Task prompt:
Go through the data below. Pull out every line that has the word "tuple".

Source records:

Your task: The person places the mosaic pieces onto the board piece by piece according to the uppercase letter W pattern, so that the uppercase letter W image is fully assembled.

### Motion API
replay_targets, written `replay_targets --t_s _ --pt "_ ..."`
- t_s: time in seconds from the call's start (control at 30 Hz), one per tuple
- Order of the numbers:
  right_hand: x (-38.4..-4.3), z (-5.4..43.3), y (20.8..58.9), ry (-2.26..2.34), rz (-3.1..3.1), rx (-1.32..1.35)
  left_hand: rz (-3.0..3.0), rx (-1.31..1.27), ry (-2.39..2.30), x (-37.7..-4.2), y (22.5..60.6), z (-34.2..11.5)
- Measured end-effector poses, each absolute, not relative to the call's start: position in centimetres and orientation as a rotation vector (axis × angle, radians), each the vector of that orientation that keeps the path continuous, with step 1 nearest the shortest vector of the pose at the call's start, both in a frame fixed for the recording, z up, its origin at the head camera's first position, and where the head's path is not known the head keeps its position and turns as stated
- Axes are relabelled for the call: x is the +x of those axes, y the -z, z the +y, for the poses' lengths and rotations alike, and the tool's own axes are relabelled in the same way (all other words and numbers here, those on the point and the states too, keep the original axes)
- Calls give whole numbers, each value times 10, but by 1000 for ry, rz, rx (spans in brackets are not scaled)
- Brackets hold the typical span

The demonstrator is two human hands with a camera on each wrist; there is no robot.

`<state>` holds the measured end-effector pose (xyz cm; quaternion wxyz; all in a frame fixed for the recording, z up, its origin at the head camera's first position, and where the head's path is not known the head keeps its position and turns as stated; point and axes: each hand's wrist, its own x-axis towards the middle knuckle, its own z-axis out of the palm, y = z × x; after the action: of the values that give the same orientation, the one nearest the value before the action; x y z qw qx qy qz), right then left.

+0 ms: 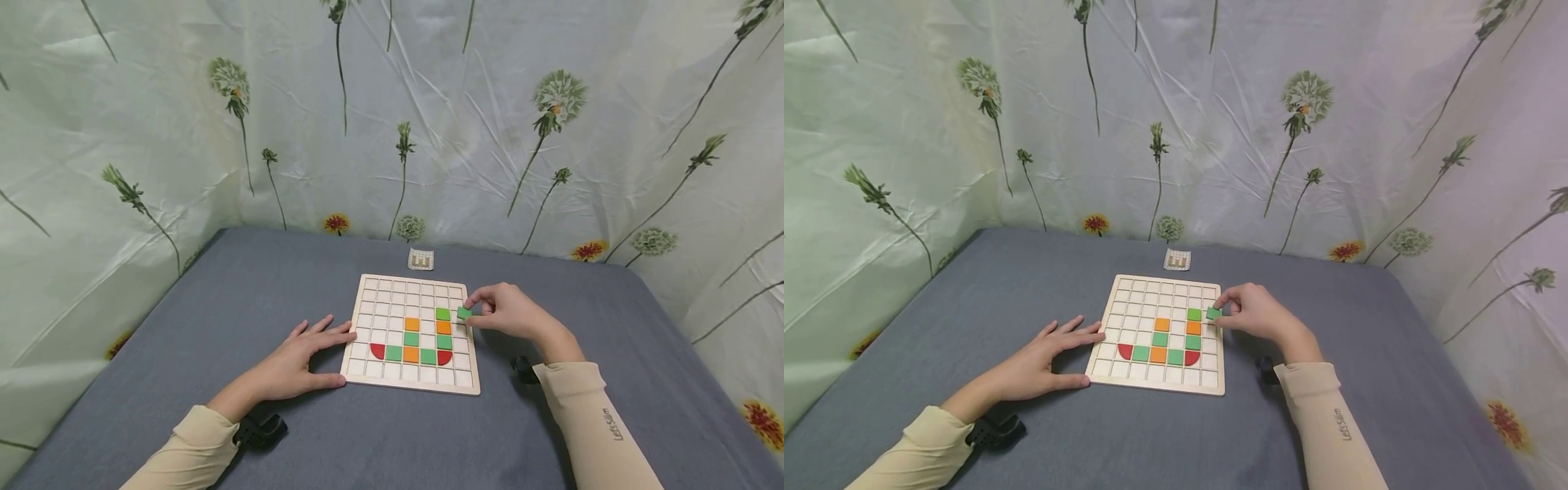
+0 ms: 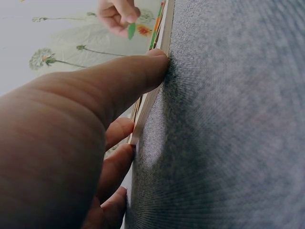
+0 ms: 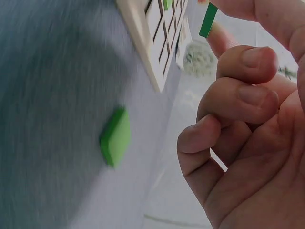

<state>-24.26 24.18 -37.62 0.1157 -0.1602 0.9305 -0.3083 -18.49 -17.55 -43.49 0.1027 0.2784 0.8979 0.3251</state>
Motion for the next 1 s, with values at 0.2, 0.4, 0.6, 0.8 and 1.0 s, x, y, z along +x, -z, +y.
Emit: replay_targets --t_s 0.2,0.4,0.6,0.8,1.0 --pt "-249 217 384 903 2675 -522 2644 817 -959 -185 436 -175" --pt "-251 192 385 899 2643 -586 2653 825 -967 -185 435 -175" --pt "-249 167 383 949 2582 -663 2655 829 -962 -186 435 -175" --pt "-248 145 384 923 2565 -695 2653 835 -956 -186 436 -176" --pt "-248 128 389 922 2546 -707 2648 841 -959 -187 436 -176"
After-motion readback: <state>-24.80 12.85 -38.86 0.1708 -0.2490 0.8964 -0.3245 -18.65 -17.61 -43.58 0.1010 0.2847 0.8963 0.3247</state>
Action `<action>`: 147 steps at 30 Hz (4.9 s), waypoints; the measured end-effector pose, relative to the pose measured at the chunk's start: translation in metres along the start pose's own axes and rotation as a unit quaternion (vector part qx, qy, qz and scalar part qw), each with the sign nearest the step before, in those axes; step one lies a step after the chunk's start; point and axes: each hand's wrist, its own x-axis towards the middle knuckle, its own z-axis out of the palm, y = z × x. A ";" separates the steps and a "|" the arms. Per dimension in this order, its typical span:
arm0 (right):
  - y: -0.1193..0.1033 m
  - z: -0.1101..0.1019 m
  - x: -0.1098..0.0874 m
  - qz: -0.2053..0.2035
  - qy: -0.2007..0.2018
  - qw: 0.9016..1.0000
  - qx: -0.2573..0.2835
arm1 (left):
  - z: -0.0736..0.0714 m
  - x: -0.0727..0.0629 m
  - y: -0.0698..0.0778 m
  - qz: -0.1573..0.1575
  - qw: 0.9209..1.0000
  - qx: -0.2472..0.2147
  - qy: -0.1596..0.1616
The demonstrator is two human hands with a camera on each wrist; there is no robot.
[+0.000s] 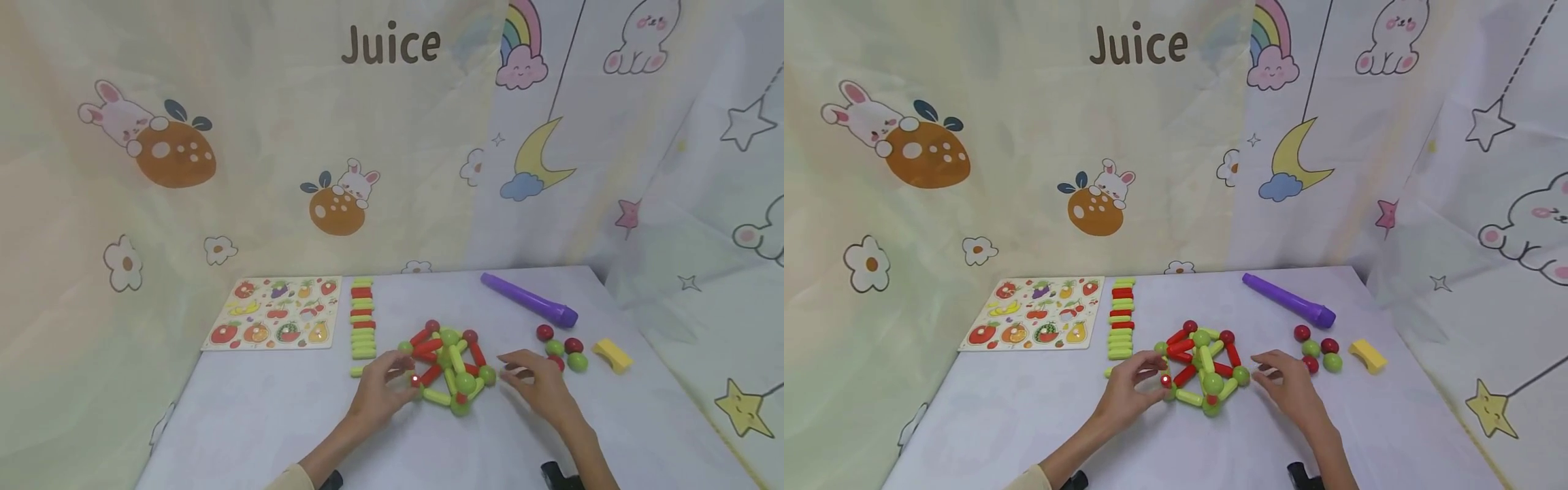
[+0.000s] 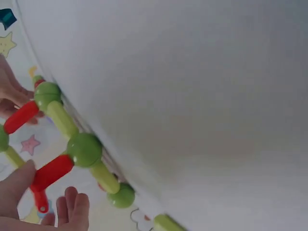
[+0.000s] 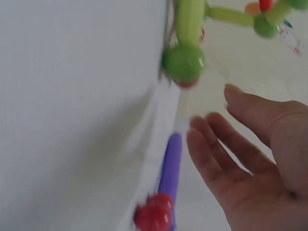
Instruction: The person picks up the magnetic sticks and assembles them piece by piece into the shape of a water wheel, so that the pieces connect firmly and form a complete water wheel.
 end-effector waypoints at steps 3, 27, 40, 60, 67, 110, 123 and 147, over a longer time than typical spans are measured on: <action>0.012 -0.020 -0.003 -0.005 0.065 0.995 -0.070 | -0.002 0.001 0.007 0.024 1.000 0.001 -0.006; 0.049 -0.043 -0.005 0.111 -0.026 0.981 -0.157 | -0.002 0.005 0.011 0.059 0.997 0.044 -0.002; 0.022 -0.048 0.002 0.055 0.009 0.984 -0.168 | -0.011 -0.003 0.005 0.048 0.998 0.048 -0.015; -0.156 0.014 0.065 -0.192 -0.203 0.960 0.023 | -0.008 -0.002 -0.041 0.041 0.992 0.108 -0.058; -0.150 0.019 0.061 -0.181 -0.230 0.956 -0.025 | 0.004 0.001 -0.013 0.026 0.989 0.129 -0.067; -0.128 0.016 0.074 -0.164 -0.309 0.935 -0.053 | 0.010 0.001 -0.008 -0.025 0.986 0.148 -0.074; -0.114 -0.015 0.041 -0.055 -0.189 0.980 -0.037 | 0.015 0.002 -0.007 -0.033 0.985 0.154 -0.075; -0.048 0.030 -0.006 0.091 -0.106 0.989 -0.055 | 0.008 0.012 -0.004 -0.050 0.973 0.216 -0.069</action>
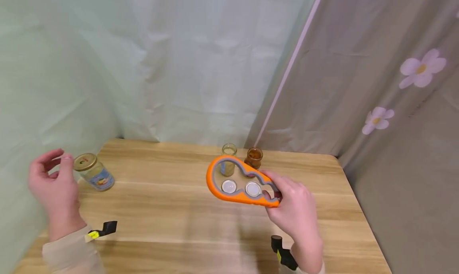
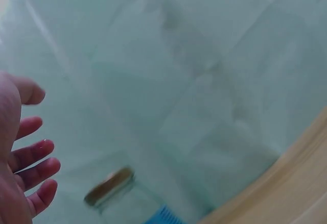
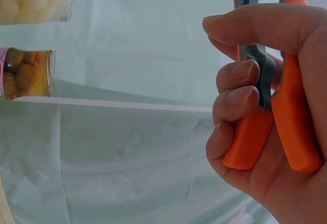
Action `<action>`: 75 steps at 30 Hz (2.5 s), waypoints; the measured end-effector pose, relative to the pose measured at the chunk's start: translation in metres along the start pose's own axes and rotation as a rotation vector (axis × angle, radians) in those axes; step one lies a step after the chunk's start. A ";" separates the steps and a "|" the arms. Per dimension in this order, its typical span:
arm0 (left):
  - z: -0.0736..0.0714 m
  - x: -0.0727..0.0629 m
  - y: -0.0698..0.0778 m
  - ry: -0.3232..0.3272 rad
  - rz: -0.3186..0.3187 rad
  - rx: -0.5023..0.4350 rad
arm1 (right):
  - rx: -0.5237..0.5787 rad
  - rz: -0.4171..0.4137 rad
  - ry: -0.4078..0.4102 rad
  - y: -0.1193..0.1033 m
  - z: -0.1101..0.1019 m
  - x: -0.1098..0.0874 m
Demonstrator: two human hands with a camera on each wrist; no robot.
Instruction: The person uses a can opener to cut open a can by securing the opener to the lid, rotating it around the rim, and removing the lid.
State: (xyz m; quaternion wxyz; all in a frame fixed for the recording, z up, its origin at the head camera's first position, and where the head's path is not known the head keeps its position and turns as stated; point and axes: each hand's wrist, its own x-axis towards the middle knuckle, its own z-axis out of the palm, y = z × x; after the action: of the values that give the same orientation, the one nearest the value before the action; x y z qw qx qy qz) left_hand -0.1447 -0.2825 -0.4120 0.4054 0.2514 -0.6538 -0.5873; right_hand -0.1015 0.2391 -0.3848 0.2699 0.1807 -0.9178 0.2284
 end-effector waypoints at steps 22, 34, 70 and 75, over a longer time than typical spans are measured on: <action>-0.023 0.021 -0.065 -0.491 -0.146 -0.096 | 0.005 0.010 -0.009 0.003 0.003 -0.005; -0.005 0.019 -0.092 -0.487 -0.247 0.180 | -0.004 0.023 -0.038 0.007 0.005 -0.003; 0.000 0.019 -0.111 -0.395 -0.325 0.263 | 0.019 0.022 -0.087 0.003 0.006 -0.003; 0.001 0.018 -0.109 -0.398 -0.323 0.251 | 0.017 0.025 -0.074 0.002 0.005 -0.003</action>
State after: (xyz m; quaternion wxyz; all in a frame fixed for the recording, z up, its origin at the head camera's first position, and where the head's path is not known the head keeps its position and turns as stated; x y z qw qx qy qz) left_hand -0.1714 -0.3168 -0.5134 0.1358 0.2802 -0.7398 -0.5964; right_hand -0.1016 0.2389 -0.3907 0.2315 0.1797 -0.9273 0.2327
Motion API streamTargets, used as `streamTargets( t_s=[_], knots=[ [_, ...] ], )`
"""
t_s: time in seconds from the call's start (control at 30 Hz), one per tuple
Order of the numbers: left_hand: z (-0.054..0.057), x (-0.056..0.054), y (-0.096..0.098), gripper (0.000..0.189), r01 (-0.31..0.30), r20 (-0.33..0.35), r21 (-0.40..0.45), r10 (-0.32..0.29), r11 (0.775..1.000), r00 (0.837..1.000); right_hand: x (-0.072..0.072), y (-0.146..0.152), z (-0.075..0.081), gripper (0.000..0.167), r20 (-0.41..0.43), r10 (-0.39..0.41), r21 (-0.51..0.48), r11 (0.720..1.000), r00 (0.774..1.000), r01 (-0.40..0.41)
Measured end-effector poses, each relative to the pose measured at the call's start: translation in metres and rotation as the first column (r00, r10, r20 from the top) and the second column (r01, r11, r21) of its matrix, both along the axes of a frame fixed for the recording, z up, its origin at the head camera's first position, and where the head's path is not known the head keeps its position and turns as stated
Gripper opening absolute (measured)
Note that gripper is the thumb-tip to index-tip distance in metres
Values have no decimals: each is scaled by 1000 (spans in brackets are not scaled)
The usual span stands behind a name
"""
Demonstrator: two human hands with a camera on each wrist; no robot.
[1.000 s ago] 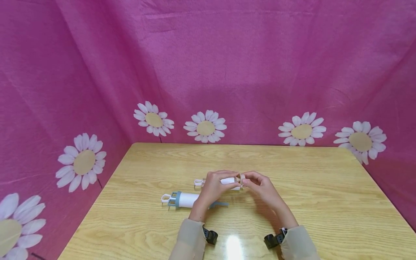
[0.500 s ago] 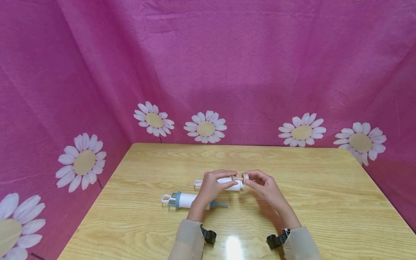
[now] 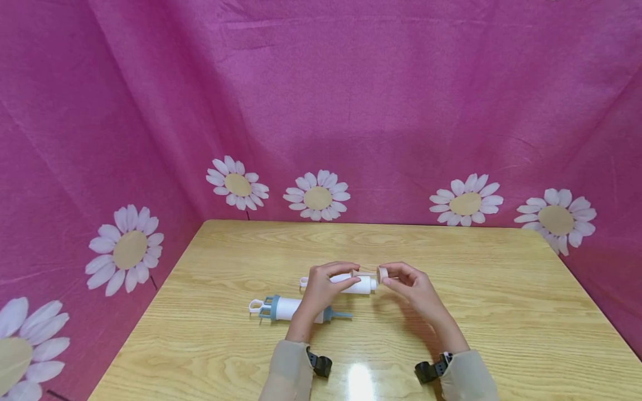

Exercise solution:
- t_s: time in seconds from the call's start (control at 30 Hz), one per tuple
t_s: time in seconds from the call's start (control at 30 Hz), one per tuple

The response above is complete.